At the beginning of the month I felt like I had things figured out. Friday at 12pm I was crying because suddenly everything was terrible. There is a frantic edge to everything in my mind right now and I’m not sure how to handle them.
Last night I went to a bonfire on a puget sound beach with my coworkers who are friends, and sharing food in the dark and the wind by the fire felt like the best thing for my brain. And today I’m back to anxiety and wanting to crawl back into bed. October sucks.
I guess I'm the opposite of most people: I really don't like summer, and I love fall. I hate hot weather. I love living in Minnesota except for the heat and humidity, which used to be more tolerable until climate change really got going. This year we had drought and over a hundred days of high 80s-90s weather with ridiculous humidity. I never wanted to be outside. It was awful. Now it's October, and I LOVE October! The air smells good, the days aren't so damn hot (most of the time—we had some summer earlier this month unfortunately), the colors are lovely (even with the drought).

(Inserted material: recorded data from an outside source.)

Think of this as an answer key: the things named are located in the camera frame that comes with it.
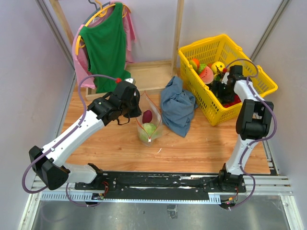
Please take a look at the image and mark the blue crumpled cloth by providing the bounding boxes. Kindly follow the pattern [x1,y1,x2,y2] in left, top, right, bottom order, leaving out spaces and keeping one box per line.
[160,76,198,138]

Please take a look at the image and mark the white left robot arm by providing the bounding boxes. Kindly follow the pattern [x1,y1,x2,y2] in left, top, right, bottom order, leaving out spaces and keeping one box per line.
[29,78,142,190]

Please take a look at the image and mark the grey clothes hanger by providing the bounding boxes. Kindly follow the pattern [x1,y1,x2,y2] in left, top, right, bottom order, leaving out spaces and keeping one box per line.
[83,0,110,24]

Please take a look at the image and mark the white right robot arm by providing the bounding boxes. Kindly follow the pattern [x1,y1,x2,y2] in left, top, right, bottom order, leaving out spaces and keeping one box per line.
[215,65,276,192]

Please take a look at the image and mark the yellow plastic basket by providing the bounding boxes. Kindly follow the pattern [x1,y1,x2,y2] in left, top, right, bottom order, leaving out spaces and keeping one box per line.
[178,34,278,126]

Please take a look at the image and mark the orange peach toy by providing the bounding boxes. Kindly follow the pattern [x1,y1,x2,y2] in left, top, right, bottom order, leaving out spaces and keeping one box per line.
[189,58,200,71]

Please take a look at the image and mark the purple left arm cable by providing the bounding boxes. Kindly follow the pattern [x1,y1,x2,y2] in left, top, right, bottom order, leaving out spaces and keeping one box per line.
[22,74,120,208]

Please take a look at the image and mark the yellow lemon toy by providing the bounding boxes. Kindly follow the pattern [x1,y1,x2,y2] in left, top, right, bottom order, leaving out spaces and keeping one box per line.
[211,61,225,74]

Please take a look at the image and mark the pink shirt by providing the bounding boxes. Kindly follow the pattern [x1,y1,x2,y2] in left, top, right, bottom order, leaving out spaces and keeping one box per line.
[71,9,136,89]

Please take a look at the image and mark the wooden clothes rack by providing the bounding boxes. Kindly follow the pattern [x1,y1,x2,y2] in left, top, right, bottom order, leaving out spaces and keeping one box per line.
[49,0,184,101]

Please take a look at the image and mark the green tank top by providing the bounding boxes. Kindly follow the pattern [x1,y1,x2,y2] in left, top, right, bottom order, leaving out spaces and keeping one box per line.
[79,2,131,93]

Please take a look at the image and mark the green cabbage toy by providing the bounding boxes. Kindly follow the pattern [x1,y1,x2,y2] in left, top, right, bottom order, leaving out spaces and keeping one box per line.
[139,123,156,142]

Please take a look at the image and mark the purple eggplant toy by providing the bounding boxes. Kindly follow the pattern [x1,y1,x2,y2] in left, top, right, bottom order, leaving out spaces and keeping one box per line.
[142,110,153,124]

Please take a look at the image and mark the yellow clothes hanger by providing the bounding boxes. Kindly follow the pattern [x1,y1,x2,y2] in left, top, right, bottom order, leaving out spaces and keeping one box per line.
[74,3,131,55]

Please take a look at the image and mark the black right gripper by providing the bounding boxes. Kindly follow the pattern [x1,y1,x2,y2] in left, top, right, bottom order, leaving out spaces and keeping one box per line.
[210,80,235,104]

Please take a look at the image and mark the red apple toy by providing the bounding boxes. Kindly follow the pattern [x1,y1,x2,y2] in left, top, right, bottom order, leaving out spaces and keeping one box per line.
[223,94,241,108]

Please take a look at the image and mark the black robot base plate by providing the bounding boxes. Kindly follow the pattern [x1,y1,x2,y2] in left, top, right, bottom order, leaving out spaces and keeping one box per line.
[74,171,246,201]

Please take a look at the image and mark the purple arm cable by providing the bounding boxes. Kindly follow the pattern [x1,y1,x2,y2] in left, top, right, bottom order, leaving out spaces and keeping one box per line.
[22,74,120,208]
[224,58,279,210]

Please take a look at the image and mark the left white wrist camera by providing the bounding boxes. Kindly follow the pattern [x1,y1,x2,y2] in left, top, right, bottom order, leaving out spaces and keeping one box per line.
[125,78,136,85]

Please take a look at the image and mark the clear zip top bag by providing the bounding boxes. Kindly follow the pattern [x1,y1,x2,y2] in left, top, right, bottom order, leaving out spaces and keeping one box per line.
[136,92,163,146]

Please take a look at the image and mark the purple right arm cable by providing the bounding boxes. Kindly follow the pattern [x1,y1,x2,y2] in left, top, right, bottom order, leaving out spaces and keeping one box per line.
[224,58,279,210]

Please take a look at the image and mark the watermelon slice toy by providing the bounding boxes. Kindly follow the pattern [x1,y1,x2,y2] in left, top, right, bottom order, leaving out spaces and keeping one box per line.
[199,66,214,84]

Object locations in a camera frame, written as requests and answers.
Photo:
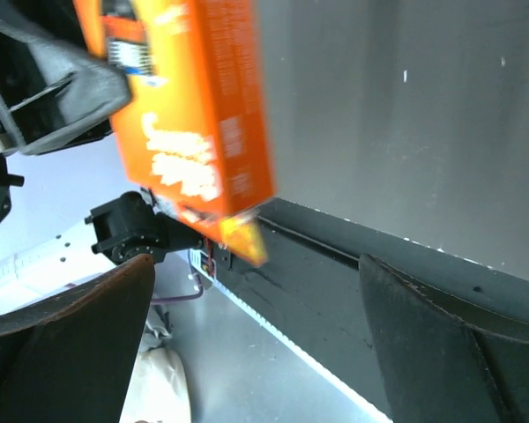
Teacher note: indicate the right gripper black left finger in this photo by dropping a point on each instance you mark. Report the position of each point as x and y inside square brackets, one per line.
[69, 358]

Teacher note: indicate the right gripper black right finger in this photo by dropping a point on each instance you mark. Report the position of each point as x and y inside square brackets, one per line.
[443, 359]

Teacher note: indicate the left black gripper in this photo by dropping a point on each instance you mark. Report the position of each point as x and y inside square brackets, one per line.
[53, 93]

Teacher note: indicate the orange Gillette razor box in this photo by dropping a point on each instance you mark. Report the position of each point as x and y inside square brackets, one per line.
[195, 131]

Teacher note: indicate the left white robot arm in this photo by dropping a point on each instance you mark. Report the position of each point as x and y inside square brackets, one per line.
[111, 234]

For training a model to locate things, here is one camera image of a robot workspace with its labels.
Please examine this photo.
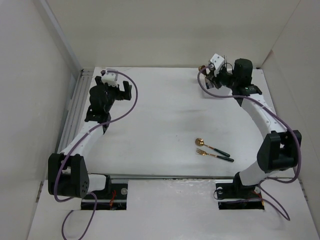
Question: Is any purple cable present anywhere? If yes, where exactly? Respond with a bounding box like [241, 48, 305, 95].
[54, 70, 139, 239]
[197, 65, 302, 222]

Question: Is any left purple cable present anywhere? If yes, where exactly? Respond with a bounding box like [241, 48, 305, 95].
[54, 70, 139, 239]

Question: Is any gold spoon green handle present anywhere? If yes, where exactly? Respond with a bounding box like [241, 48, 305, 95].
[195, 138, 231, 158]

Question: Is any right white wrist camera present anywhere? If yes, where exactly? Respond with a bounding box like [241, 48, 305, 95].
[209, 53, 225, 75]

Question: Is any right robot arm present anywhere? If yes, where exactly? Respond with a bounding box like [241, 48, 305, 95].
[203, 54, 302, 199]

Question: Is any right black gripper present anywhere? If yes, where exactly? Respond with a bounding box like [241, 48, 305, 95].
[206, 65, 239, 90]

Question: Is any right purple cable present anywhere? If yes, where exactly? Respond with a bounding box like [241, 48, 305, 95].
[197, 65, 302, 222]

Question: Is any aluminium rail frame left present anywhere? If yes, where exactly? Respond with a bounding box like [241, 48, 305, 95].
[54, 68, 94, 153]

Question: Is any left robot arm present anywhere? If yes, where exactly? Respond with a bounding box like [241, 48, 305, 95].
[48, 76, 132, 199]

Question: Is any brown wooden spoon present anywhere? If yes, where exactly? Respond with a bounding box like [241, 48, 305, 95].
[198, 65, 206, 71]

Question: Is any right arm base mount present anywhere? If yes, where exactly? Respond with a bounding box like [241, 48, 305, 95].
[214, 181, 265, 210]

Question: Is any gold fork green handle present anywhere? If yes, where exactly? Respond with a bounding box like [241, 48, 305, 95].
[196, 148, 235, 163]

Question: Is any white three-slot utensil container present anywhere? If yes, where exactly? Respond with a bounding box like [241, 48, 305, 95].
[204, 77, 218, 95]

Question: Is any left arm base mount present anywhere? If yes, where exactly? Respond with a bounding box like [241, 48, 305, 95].
[94, 179, 129, 211]

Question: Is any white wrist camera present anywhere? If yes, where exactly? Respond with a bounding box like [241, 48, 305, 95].
[209, 53, 225, 75]
[100, 70, 118, 87]

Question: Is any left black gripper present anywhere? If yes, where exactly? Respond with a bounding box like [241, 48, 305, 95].
[95, 76, 131, 113]

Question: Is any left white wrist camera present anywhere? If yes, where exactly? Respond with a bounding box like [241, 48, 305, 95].
[100, 70, 118, 87]

But yes, this ongoing pandemic takes a lot of the pleasure away. And in fact what made the summer worse this year for me was the tiny, tiny window of being vaccinated and having a chance to see my vaccinated friends inside without masks, etc., and without fear—and that went away in a matter of weeks. Then I couldn't safely see them inside, and it was too freaking hot to be outside. So I got really sad because I had no social interactions in person for months again, just like earlier in the pandemic. Right now I can at least be outside and see my friends. Of course, it will get cold soon, and that will make it harder for other people. I will want to be outside longer than most people can stand it. Back to being a weirdo again.

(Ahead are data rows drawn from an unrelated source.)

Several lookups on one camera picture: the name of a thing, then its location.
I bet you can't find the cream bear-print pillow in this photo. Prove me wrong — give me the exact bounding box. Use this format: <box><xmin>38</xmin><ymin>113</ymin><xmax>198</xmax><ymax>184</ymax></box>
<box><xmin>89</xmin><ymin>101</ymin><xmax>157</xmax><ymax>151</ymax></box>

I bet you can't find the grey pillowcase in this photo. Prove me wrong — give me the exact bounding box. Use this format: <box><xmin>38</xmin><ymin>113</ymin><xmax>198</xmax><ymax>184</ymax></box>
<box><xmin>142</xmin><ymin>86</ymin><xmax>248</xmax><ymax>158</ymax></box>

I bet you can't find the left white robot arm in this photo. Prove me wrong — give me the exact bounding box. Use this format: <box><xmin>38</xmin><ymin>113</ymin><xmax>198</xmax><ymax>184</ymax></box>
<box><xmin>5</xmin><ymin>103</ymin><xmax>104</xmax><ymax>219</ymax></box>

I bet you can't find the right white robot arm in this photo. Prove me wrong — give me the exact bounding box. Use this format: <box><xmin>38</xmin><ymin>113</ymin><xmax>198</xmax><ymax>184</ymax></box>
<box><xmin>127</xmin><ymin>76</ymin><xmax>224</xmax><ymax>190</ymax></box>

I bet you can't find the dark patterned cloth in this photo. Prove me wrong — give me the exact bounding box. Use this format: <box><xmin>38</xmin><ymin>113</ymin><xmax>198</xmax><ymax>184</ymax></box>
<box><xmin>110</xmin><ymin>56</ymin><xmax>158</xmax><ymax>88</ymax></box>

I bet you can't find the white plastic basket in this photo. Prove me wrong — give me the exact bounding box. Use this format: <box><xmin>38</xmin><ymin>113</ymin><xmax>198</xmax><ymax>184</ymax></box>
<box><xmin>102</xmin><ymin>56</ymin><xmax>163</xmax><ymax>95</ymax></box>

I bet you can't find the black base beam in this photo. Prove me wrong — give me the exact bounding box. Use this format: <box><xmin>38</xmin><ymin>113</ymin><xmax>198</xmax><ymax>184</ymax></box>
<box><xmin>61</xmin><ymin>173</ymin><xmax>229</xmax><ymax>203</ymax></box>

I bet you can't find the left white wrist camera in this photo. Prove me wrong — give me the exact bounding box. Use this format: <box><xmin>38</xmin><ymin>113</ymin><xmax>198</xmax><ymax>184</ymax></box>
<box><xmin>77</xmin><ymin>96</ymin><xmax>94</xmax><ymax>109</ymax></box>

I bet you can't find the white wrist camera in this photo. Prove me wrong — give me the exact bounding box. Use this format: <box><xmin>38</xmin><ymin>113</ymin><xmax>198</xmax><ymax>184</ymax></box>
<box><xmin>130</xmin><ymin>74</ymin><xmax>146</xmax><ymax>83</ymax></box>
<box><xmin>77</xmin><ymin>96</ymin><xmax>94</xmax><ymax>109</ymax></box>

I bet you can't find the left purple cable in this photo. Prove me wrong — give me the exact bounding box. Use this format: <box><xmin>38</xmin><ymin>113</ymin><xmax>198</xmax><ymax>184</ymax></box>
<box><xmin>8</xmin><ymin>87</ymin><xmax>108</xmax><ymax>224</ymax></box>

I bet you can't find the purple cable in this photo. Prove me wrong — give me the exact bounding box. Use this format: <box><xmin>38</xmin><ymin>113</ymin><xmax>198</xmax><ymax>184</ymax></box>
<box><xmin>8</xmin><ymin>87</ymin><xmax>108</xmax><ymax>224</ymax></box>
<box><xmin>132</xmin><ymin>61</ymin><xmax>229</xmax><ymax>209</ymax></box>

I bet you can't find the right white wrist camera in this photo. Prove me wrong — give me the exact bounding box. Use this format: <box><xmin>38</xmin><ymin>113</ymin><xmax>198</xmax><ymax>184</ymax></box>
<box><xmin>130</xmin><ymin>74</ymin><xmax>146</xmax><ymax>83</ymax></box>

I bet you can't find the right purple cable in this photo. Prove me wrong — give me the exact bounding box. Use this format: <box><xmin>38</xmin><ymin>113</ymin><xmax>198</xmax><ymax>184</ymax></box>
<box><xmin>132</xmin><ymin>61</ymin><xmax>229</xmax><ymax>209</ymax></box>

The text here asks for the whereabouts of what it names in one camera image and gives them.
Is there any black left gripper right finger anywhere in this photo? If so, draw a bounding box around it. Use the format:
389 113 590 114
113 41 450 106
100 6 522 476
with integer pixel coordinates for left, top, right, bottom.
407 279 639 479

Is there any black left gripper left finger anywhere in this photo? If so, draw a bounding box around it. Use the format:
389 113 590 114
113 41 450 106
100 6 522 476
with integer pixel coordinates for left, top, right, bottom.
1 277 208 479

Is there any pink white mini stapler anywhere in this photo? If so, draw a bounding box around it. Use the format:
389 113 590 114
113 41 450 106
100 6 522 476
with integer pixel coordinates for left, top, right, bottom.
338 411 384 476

Same same same re: the dislike of hot weather and love of fall! I really wish there were more spaces for outdoor, fall/winter gatherings that would allow people to potentially be more comfortable.

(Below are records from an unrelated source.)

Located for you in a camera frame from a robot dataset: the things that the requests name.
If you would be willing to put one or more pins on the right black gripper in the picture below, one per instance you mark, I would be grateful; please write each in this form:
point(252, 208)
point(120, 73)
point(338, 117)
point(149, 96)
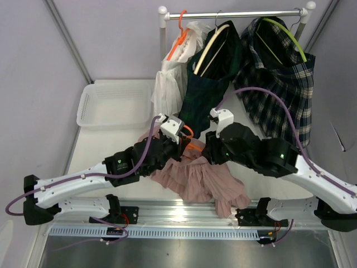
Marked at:
point(211, 151)

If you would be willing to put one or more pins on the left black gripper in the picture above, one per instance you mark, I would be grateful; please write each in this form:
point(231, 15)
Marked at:
point(178, 148)

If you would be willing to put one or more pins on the pink garment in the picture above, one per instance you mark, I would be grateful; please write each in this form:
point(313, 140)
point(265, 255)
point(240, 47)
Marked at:
point(195, 180)

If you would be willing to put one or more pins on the navy white plaid skirt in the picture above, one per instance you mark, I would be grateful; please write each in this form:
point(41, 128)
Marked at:
point(292, 84)

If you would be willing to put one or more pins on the lime green hanger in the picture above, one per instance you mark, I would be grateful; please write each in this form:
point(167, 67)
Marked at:
point(276, 43)

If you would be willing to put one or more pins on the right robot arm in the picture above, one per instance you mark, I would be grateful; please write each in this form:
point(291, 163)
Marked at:
point(333, 201)

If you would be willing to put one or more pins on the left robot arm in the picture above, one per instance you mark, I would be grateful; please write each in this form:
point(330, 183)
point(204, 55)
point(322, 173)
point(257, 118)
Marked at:
point(59, 198)

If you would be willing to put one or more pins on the dark green plaid skirt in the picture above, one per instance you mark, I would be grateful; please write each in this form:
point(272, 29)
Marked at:
point(205, 93)

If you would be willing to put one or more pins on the cream hanger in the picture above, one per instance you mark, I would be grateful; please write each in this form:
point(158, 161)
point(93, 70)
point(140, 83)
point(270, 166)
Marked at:
point(216, 42)

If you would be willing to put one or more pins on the orange hanger with dress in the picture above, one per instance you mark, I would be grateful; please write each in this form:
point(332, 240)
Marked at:
point(181, 39)

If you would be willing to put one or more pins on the white ruffled dress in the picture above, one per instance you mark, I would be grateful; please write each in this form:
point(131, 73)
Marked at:
point(171, 81)

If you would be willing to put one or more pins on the white plastic basket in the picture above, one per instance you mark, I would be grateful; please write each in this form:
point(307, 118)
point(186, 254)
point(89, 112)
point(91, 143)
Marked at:
point(116, 104)

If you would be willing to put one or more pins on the white clothes rack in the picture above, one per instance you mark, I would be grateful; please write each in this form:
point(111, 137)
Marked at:
point(164, 16)

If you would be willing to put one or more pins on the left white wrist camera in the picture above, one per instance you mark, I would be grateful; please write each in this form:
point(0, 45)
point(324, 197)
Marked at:
point(171, 127)

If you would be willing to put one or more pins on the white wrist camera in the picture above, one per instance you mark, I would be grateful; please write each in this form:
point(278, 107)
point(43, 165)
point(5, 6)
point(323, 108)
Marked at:
point(222, 118)
point(171, 127)

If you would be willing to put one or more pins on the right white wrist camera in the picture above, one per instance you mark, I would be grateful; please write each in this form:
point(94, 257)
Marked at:
point(222, 118)

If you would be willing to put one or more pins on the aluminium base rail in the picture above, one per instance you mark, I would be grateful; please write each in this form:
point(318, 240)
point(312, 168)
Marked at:
point(178, 214)

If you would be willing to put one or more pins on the slotted cable duct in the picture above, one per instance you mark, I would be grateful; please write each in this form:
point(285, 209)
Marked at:
point(163, 233)

I just described myself to a friend this way: "You might want to take everything I say with not a grain but a whole sea of salt because it is Fall, which is, for me, the slow descent into a bleak winter. It's my hard season." I feel like my skin is see-through, and everything gets under it because I am that sensitive. And yes, I am wearing a sweater, and it's nice to wear a sweater and mostly athleisure, but I know that the line is so thin between this luxurious laziness and feeling like I just give up on everything. Because even the daylight is giving up. Also, I'm not sure if anyone else feels this way, but it seems even harder because I KNOW this season is coming. It happens every year, and yet, I am ALWAYS surprised by how it affects me. The surprise is a real one-two punch.
Oh this is so, so beautifully put. I am jealous of how beautifully put this is, really.
Well, you must made things a lot less bleak around here. Thank you, and thank you for always voicing what I am feeling, and helping me feel seen.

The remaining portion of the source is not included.